Our saree draping style mostly is influenced by the state or region we belong to. You must have noticed this during weddings. Women at a Gujarati wedding look totally different than at a Bengali wedding. This holds true even if two women have to wear the same saree.
There are endless ways of wearing a saree. However, before we proceed, let us also remind you about the two essential pieces of clothing which completes your ethnic ensemble. They are:
- A petticoat, which is a long skirt like garment, tied around the waist with a drawstring. It is necessarily of the same color as the saree and is hidden as the saree is draped over it in a way that no part of it is visible. Exception: If you are wearing a net saree or any saree which is made of a transparent material, you may choose to wear a contrasting petticoat.
- A proper fitting saree blouse of a color matching the saree, ending below the bust. It can be long or short sleeved or even sleeveless.
The conventional way of wearing a saree:
- Initially you have to tuck the sari around your body starting from the navel you go left, adjusting the saree according to your height, you finish when you have made one full circle.
- Next to measure the length of the pallu, you have to hold the top edge of the saree and wrap it around your hips and bring it to the shoulder, and let it hang up to the back of your knee.
- Then take the portion left around your waist and start-making 7-10 neat pleats from left and tuck it down onto the waist petticoat.
- Similarly now take the pallu and wrap it once again on your shoulder making neat pleats there as well. Pin it up properly on the left shoulder so that it stays in its place.

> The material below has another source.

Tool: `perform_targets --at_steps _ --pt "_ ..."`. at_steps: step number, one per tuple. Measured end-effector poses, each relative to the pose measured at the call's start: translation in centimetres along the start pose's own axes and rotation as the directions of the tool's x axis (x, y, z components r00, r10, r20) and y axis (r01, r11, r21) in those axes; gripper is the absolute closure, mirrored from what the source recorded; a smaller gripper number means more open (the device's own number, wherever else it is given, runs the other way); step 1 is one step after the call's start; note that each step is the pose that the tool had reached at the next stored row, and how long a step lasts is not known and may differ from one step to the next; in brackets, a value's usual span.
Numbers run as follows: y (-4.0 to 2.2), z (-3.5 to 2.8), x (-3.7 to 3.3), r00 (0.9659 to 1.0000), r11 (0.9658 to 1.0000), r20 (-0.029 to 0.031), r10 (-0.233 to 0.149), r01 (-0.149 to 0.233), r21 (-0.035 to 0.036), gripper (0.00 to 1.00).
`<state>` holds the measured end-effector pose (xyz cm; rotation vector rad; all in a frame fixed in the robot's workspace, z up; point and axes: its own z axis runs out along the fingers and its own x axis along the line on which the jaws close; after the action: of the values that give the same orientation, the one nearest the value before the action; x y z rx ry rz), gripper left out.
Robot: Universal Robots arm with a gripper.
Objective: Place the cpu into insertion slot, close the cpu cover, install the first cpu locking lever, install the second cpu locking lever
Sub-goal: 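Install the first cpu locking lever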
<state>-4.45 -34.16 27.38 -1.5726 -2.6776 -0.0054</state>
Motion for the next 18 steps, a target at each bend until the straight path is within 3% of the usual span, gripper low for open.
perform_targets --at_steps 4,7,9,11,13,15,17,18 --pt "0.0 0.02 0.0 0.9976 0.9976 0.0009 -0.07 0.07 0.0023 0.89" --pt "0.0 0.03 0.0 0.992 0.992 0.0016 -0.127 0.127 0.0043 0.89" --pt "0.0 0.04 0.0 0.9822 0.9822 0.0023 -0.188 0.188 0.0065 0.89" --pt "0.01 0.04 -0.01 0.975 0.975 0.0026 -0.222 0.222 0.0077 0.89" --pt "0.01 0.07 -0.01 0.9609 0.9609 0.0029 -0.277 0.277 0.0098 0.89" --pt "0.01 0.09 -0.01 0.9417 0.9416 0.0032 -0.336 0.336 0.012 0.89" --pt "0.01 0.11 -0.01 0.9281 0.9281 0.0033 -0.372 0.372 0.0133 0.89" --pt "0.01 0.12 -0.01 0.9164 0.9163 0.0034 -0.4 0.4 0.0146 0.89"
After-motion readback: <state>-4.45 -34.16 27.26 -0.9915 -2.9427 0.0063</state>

(Image Credit: http://www.asiyans.com/blog)
The look of the Indian Woman is complete when bindi and proper jewelry is added to this saree.

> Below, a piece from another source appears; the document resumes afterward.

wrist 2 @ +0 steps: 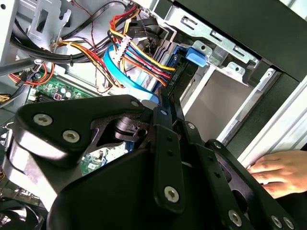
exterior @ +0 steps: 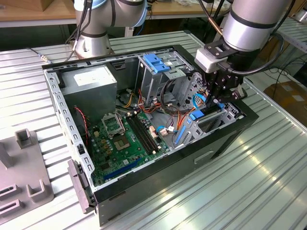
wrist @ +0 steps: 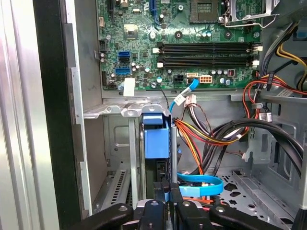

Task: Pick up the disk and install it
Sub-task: 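Insert the second disk wire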

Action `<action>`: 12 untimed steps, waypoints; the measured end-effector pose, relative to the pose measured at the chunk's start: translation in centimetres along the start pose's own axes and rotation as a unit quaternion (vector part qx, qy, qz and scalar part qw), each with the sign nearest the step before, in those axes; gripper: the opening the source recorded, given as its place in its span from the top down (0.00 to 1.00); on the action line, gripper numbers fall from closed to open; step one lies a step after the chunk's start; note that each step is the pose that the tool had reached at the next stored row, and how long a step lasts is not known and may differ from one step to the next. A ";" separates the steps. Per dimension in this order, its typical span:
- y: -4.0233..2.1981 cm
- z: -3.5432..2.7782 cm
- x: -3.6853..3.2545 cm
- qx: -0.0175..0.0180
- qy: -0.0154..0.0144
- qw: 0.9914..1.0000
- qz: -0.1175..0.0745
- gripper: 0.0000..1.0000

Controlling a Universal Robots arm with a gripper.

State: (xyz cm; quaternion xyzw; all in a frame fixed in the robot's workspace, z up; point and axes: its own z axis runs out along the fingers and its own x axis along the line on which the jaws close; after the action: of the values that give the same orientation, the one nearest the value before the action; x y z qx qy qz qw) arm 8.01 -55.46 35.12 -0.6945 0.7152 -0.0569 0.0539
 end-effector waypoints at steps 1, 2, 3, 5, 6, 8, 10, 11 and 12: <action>0.00 0.01 0.01 0.000 -0.001 1.000 0.000 0.84; 0.01 0.03 0.02 0.000 -0.002 1.000 0.000 0.84; 0.01 0.05 0.02 0.000 -0.003 1.000 0.000 0.84; 0.00 0.07 0.02 0.001 -0.003 1.000 0.000 0.84; 0.00 0.08 0.02 0.001 -0.003 1.000 0.000 0.84; 0.01 0.08 0.03 0.001 -0.003 1.000 0.000 0.84; 0.01 0.11 0.04 0.001 -0.003 1.000 0.001 0.84; -0.08 0.12 0.03 0.001 -0.003 1.000 0.000 0.84; -0.09 0.12 0.04 0.001 -0.003 1.000 0.001 0.84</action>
State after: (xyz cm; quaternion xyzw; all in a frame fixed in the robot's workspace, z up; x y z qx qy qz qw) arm 8.11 -55.50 35.01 -0.6943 0.7153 -0.0552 0.0570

Various ways of draping a saree:
The draping styles of a saree vary according to the different regions of India. It is estimated that there are nearly 80 different styles of draping a saree. Some of the most popular ones are:
Gujarati Style Saree Draping: This style is predominantly found in Northern India, like Uttar Pradesh, Gujarat, Rajasthan and Madhya Pradesh, and is called the ‘seedha pallu’, as the saree and its pleats open to the right unlike the usual way. The pallu here comes from the back over the right shoulder and then it is stretched across the chest and the left end of the pallu is folded in the petticoat at the back.
Maharashtrian Style Saree Draping: This is an 8 meters long saree unlike the normal 5.5 meters, where a portion of a saree goes between the legs and is put in the back of the waist, and the other portion becomes the pallu over the bosom. This allows movement more freely as it acts as a divided saree.
Tamilian Style Saree Draping: This saree is also similarly long like Maharashtrian style of 8 meters, which is draped around the waist with the pleats inclined towards the left side. The portion left is taken over the shoulder, is once again wrapped around the waist and inserted on the left side.
Bengali Style Saree Draping: The Bengali saree is worn without pleats, as it is draped around the waist, brought back to the right side and the pallu is thrown over the left shoulder with a bunch of keys attached to its end. This pallu is then passed under the right arm and thrown over the left shoulder again. Basically, it can be said only two big pleats comprises this style. To get the apt Bengali look you can wear ballooned or puffy sleeve blouses.
Dravidian Style Saree Draping: This is nothing but pleated rosette, at the waist, which is worn by women of Tamil Nadu.
Nivi Style Saree Draping: This style of Andhra Pradesh is held in place by the folds into the petticoat, leaving the pallu hanging over the shoulder. If wearing ‘Kaccha Nivi,’ you have to pass the pleats between your legs and tuck it into the back of your waist.
Coorgi Style Saree Draping: Here you have to tie the pleats into the backside and a small portion of the pallu is placed above the shoulder.
Gond Style Saree Draping: This is just the opposite way of draping the saree where the first part is wrapped over the shoulder and then the rest is set to cover up the body.